Francesco Guidolin: “L’assenza di Totò ci responsabilizza ancora di più”

Sul volo che nel pomeriggio partirà per Catania ci sarà anche Alexis Sanchez: “Il ragazzo sta bene – ha precisato il tecnico Francesco Guidolin in conferenza stampa -. Ha recuperato, ha svolto l’intera seduta di rifinitura ed è disponibile al 100%”.

Per un Sanchez in più, un Di Natale in meno però. Il nome del capitano infatti non compare nella lista dei convocati: “Tre partite a settimana sono tante per un ragazzino di 33 anni. Totò ha un polpaccio un po’ dolente e preferisco che rimanga a lavorare a Udine. La sua assenza responsabilizza maggiormente tutti noi. Non deve trattarsi di un fardello, bensì di uno stimolo per fare ancora meglio”.

Il Catania di Giampaolo ha la seconda migliore difesa della Serie “A”: “Dobbiamo pensare a far bene perché affrontiamo un avversario difficile su un campo insidioso. Gli etnei dispongono di una buona squadra e sono guidati da un ottimo allenatore. La rimonta che hanno fatto nella passata stagione dimostra la qualità dell’organico. Sono convinto che quest’anno si riproporranno sugli stessi livelli, hanno giocatori veloci e difficilmente controllabili come Gomez e Ricchiuti. Atzori e Mihajlovic hanno portato la cultura del lavoro e hanno fornito al gruppo un bagaglio di conoscenze importante. La Società poi ci ha messo del suo pescando questi ragazzi argentini molto in gamba”.

I bianconeri si presenteranno al “Massimino” senza Zapata squalificato: “Siamo pronti a schierarci sia con la difesa a tre che a quattro, le abbiamo provate entrambe. Rispetto alla gara col Cagliari probabilmente cambierò qualcosa, ma non seguo una regola. Valuterò attentamente alcune situazioni personali come quelle di Pasquale e Benatia. Il marocchino fa ancora un po’ di fatica a recuperare dallo stress e dalle implicazioni nervose del nostro campionato”.

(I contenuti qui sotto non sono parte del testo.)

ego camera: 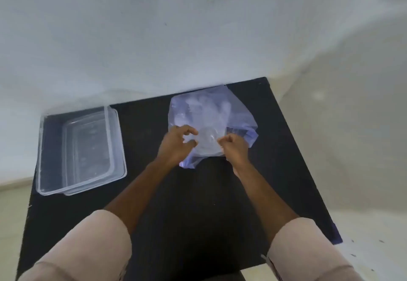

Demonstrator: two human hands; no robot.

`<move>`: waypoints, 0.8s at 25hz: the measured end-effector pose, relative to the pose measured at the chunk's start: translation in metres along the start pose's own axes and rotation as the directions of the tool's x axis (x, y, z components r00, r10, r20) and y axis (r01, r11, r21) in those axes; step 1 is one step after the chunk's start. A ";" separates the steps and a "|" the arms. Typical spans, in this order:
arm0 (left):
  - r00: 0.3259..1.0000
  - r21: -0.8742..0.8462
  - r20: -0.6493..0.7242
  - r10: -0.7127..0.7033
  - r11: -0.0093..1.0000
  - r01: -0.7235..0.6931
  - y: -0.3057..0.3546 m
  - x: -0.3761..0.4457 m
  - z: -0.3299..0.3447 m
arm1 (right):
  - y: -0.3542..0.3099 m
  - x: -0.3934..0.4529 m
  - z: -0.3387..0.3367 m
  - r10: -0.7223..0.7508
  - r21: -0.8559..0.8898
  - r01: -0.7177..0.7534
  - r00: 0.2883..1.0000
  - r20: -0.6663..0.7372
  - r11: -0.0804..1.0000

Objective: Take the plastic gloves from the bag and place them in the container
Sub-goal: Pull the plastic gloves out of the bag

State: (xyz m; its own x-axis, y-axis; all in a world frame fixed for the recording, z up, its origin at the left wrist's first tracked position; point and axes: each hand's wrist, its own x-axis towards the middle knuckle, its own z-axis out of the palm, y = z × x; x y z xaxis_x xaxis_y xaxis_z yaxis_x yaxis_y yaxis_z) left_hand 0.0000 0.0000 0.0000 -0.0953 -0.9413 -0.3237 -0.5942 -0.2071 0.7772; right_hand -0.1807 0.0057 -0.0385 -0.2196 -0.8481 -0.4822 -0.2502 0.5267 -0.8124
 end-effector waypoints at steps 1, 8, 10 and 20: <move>0.999 0.206 -0.022 0.026 0.978 -0.021 0.001 0.001 0.008 | 0.002 0.009 0.000 0.014 -0.071 -0.020 0.996 -0.084 0.997; 0.994 0.611 -0.094 -0.057 0.785 0.103 -0.009 0.004 0.051 | 0.010 0.035 0.022 0.053 -0.416 -0.126 0.982 -0.181 0.901; 0.988 0.505 -0.114 -0.108 0.850 0.151 -0.007 0.010 0.048 | 0.007 0.038 0.026 -0.041 -0.364 -0.026 0.984 -0.175 0.931; 0.986 0.431 -0.169 -0.003 0.899 0.077 -0.004 0.023 0.022 | -0.004 0.029 0.027 0.325 0.482 -0.318 0.943 0.072 0.817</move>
State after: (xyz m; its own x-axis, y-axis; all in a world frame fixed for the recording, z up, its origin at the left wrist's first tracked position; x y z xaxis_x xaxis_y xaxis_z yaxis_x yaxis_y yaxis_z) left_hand -0.0177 -0.0154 -0.0222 0.0429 -0.9721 -0.2307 -0.8857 -0.1438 0.4414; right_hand -0.1608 -0.0223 -0.0584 -0.2206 -0.6328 -0.7422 0.3196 0.6720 -0.6680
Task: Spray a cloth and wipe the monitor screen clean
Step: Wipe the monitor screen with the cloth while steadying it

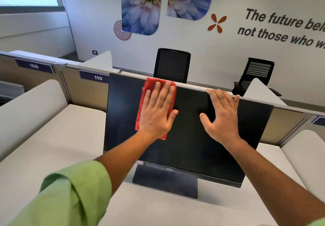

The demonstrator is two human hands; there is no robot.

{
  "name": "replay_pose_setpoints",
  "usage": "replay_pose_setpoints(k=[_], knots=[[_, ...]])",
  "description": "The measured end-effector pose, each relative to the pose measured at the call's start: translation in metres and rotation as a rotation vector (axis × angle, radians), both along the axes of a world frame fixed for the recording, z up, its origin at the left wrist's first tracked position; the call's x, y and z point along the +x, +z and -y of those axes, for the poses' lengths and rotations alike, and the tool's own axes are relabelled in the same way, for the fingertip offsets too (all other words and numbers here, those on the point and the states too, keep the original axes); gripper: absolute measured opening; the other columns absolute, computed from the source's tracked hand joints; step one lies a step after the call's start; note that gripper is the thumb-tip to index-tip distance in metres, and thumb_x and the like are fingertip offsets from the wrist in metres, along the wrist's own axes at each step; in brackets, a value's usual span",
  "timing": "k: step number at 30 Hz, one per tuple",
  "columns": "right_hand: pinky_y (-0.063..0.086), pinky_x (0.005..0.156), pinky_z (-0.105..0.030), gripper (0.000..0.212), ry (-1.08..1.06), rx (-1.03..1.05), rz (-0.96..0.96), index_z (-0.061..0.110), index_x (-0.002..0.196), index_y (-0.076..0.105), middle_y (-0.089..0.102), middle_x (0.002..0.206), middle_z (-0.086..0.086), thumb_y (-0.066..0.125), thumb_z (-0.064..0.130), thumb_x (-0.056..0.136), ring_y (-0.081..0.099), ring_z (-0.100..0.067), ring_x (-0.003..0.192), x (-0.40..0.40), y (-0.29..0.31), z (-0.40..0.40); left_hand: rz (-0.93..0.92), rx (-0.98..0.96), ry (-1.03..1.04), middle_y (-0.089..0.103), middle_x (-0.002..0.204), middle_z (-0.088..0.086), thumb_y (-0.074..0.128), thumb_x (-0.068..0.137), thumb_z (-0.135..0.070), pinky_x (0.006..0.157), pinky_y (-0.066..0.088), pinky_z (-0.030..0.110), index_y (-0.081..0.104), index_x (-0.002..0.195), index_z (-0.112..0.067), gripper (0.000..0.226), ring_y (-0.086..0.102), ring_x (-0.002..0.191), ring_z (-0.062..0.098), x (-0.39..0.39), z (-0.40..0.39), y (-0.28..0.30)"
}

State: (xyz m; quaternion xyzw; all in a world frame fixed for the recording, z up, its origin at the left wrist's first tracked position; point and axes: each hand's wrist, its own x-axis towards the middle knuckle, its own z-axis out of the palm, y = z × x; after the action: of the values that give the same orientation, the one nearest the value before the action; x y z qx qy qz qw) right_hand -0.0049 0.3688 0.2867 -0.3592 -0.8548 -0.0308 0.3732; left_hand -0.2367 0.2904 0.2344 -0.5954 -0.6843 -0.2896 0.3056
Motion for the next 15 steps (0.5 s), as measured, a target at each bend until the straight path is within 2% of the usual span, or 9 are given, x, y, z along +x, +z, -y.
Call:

Come battere i rossoblu? “Con la velocità e tenendoli in apprensione. L’atteggiamento tattico sarà diverso dalla partita di Bari perché i i pugliesi hanno un gioco molto caratterizzato e pressoché unico. Non ci mancano le soluzioni offensive: Floro Flores può fare sia la prima che la seconda punta”.

L’obiettivo è quello di allungare la striscia di risultati positivi: “La strada è tracciata e non si torna indietro. Abbiamo bisogno di conferme per credere sempre di più in noi stessi. Questo è un campionato in cui bisogna essere sempre pronti alla battaglia perché si affrontano squadre agguerrite ogni domenica e molte partite si decidono sugli episodi. Essere sempre pronti mentalmente fa la differenza tra la vittoria e la sconfitta”.